It starts as an innocent bit of tossing and turning around 3:00 am. I take a deep breath and then before I know it, a thought has sneaked into my brain. About school. And what we should do next year.
Though I don't get many comments on this blog, I've had a few readers e-mail me lately to say how wonderful it is that my boys are at the expensive and logistically challenging gifted school. Another friend, a former teacher at a tony North Shore public school, reminded me of the grim realities of public ed and how unlikely my boys, who are are the far leading edge of the bell curve, are to have their needs met.
Is it all that bleak? Am I just speaking to the wrong choir?
I shared our concerns about the limited social options (no sports or clubs) in the GA's Upper School and the challenge of going from a junior high graduation class of 10 to a high school class of 800 with a dad who kept his oldest son at the Gifted Academy through 8th grade and is doing the same with his younger son. He told me that he thinks that most public junior highs are like minimum security prisons. He thinks letting one's children mature emotionally and grow academically during the awkward junior high years is a Very Good Thing.
Our public school has finally hired some gifted coordinators. I've played phone tag with one. Quite frankly, I'm avoiding a conversation. I remember all to well the false assurances the public school administrators gave me four years ago. Don't worry. He'll be fine. We can meet his needs. While the school psychologist whispered in my ear, Your son is rather exceptional. We only see a child like him every couple of years.

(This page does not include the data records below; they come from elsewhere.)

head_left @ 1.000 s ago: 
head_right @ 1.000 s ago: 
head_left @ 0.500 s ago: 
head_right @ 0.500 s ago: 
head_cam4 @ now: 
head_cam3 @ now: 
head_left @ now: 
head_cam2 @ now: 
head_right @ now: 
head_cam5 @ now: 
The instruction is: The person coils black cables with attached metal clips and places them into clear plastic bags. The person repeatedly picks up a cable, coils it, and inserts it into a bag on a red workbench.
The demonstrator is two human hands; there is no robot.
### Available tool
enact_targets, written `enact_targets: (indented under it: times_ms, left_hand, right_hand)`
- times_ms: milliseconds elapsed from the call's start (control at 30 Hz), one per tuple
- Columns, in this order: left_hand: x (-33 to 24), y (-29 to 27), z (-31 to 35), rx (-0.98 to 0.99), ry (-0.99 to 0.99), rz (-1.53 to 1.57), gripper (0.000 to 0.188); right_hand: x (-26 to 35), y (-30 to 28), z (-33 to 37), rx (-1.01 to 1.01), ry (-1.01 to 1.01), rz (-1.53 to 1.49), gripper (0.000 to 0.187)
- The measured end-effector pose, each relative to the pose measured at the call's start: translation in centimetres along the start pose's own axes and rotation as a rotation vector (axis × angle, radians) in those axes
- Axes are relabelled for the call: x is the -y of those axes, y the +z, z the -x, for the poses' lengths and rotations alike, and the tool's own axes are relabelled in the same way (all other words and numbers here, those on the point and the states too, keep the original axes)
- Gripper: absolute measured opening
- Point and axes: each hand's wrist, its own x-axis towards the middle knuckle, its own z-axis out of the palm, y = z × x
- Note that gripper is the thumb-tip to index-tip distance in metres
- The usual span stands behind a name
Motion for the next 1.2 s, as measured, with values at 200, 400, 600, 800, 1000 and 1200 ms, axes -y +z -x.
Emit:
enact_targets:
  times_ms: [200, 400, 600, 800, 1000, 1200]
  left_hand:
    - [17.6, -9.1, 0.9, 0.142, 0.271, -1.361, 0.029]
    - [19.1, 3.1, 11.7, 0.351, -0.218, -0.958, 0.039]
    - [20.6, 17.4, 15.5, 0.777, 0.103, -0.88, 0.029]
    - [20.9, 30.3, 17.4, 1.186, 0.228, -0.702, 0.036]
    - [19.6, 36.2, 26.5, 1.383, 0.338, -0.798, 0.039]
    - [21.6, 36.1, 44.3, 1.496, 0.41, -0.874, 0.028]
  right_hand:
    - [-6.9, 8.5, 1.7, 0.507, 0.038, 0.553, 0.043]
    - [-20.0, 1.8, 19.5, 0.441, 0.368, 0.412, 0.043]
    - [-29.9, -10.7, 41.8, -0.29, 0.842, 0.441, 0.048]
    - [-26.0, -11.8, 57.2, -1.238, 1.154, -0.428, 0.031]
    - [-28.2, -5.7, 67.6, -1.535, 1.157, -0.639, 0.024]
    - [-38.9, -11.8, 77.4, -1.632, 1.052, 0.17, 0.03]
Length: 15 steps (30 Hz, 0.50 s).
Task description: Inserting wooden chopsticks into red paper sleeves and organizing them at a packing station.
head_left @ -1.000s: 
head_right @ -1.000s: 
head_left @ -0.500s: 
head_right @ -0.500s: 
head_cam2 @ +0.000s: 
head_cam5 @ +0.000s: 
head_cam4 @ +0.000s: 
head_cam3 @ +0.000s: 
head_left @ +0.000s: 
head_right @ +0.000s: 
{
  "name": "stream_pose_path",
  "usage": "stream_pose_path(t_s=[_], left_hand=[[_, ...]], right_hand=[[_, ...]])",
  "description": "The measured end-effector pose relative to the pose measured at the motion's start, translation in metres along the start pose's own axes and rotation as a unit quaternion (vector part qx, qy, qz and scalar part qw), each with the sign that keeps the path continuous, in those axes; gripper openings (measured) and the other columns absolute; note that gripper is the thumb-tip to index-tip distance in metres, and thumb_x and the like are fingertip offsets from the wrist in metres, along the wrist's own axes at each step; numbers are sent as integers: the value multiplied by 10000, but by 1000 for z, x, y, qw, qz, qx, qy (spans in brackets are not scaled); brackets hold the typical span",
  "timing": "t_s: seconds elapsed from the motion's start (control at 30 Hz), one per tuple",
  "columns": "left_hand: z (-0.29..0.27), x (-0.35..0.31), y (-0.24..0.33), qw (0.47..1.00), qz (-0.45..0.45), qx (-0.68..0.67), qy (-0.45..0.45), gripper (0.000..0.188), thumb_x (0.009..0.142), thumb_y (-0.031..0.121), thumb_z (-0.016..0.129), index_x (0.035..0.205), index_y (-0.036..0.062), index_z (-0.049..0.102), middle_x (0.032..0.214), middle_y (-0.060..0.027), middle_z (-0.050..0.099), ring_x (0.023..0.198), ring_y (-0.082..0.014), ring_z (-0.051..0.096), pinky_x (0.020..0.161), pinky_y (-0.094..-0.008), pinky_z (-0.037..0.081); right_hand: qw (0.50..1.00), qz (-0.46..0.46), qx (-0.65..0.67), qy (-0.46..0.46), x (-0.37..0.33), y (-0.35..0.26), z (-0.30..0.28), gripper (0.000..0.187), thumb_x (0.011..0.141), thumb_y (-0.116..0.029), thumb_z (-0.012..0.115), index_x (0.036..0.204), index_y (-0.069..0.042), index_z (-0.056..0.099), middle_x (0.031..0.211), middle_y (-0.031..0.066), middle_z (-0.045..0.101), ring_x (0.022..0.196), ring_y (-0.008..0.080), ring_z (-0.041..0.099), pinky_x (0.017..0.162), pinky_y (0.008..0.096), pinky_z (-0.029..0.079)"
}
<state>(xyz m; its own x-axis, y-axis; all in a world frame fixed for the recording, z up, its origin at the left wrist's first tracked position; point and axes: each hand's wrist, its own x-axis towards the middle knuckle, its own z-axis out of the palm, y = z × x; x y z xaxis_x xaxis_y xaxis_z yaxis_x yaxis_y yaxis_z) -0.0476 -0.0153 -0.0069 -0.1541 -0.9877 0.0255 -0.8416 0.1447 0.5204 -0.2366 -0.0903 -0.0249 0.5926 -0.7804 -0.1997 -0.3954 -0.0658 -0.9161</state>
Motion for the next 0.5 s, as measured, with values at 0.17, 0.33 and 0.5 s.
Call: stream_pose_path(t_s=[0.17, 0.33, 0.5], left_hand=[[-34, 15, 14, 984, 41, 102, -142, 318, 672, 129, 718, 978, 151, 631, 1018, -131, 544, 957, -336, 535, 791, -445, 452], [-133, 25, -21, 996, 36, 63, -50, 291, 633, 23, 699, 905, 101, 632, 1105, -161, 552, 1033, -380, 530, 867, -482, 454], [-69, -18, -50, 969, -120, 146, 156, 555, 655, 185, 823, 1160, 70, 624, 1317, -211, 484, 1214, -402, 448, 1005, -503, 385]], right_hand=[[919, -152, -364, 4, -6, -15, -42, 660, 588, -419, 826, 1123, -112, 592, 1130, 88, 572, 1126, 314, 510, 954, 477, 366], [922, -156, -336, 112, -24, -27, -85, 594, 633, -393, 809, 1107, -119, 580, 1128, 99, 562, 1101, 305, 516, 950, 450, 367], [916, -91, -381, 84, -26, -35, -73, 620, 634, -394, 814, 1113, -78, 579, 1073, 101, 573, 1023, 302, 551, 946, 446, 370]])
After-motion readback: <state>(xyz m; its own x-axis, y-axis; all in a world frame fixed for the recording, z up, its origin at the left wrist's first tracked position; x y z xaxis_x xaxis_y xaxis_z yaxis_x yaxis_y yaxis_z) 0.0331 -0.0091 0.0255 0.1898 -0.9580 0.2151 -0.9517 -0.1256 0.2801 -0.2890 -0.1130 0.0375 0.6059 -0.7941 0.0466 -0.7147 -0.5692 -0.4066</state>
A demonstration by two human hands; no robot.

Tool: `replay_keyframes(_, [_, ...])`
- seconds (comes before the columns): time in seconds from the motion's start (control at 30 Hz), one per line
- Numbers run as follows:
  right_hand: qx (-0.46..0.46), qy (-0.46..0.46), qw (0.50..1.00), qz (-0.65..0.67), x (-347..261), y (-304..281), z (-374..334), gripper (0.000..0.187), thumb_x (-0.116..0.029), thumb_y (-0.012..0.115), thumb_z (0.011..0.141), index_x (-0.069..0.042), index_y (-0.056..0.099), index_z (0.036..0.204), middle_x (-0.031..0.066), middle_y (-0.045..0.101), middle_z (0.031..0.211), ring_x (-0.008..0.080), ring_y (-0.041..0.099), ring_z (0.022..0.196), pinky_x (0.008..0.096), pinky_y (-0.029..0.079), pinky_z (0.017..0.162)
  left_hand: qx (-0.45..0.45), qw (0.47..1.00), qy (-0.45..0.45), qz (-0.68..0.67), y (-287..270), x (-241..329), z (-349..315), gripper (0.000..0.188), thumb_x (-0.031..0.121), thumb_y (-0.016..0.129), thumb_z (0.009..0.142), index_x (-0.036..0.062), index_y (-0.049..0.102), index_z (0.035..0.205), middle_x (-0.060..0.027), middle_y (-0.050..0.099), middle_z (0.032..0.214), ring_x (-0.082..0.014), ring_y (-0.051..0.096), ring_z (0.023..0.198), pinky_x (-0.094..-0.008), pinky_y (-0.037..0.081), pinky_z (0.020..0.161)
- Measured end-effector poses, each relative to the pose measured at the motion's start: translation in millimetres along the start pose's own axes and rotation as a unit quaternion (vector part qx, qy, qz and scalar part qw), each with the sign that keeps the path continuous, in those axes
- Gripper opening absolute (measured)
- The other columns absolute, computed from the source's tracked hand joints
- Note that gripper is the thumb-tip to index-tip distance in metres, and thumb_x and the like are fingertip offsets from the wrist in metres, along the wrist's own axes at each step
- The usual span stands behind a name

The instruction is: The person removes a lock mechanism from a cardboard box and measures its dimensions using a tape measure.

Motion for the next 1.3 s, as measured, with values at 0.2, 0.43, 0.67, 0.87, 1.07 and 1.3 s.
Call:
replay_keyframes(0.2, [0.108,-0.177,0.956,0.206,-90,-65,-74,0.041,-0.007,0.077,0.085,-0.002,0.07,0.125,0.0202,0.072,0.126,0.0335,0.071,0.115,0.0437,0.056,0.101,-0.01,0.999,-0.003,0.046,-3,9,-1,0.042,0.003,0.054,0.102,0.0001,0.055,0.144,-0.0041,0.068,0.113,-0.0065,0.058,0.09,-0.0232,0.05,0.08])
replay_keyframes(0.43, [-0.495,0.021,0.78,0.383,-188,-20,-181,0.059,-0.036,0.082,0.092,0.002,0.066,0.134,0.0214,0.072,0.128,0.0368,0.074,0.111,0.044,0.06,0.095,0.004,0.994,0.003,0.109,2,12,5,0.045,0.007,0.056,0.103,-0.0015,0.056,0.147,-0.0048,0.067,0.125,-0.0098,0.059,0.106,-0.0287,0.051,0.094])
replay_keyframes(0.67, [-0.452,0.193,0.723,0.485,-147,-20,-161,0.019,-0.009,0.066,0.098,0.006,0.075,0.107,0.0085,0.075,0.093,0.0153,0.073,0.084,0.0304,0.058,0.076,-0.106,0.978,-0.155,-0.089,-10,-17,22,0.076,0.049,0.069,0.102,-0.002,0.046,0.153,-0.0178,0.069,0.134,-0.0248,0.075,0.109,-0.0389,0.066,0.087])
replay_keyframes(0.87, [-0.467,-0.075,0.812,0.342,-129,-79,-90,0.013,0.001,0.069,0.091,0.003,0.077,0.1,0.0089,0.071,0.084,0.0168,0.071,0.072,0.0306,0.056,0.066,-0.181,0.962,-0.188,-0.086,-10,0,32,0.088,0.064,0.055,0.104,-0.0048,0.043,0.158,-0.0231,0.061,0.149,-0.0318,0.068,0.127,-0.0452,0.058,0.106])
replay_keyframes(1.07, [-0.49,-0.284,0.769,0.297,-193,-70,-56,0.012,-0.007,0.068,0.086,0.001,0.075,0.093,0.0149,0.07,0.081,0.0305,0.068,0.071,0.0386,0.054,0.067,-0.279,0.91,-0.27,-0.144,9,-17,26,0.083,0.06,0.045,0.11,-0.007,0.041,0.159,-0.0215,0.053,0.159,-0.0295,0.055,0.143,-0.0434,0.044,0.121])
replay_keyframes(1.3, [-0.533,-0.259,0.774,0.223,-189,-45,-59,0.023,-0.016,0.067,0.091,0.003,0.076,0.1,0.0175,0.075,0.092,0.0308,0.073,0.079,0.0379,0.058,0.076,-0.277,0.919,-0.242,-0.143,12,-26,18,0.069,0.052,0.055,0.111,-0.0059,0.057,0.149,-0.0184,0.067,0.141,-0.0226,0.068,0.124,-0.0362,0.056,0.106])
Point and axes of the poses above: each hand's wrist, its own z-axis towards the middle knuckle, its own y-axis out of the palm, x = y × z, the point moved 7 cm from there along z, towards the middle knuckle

Oh yeah, and this district failed to make their No Child Left Behind Annual Yearly Progress for the first time this past year. How could I even dip my toes in that water?
Which leaves more years of private school. DH is set against this.
Or moving in with my parents because their public school has more gifted services. A) I'm not sure we're welcome, B) Does this sound like a good idea to you?
Or moving into an expensive house with high taxes in a wealthier, whiter suburb with "better" schools (see this related comment).
I think I'll just go back upstairs and cry myself to sleep.